-- Try it --
Determine how many lines in the following listing include "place". Respond with that number only.

-- Data shown --

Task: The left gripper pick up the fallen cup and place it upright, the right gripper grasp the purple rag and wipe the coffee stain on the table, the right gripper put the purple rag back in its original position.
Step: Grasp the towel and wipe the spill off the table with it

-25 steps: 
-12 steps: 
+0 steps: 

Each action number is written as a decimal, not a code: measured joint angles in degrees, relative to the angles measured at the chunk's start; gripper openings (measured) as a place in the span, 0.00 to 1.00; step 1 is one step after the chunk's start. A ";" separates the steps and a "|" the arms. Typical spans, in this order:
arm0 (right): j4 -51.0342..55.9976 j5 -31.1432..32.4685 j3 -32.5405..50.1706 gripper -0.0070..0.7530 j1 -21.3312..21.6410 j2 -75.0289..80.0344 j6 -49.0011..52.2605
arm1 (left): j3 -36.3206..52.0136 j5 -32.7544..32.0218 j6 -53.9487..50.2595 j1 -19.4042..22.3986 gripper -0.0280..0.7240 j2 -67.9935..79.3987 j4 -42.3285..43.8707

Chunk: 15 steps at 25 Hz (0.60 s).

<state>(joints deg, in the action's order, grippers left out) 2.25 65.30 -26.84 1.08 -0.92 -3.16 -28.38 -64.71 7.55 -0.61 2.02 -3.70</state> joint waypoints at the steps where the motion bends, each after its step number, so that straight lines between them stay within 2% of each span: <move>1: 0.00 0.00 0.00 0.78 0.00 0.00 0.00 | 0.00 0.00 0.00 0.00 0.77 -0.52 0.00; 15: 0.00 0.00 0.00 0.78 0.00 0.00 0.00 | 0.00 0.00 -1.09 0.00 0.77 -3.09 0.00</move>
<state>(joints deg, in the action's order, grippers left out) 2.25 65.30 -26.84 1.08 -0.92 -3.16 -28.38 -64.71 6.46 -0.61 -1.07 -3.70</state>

-- Output for this exercise --
2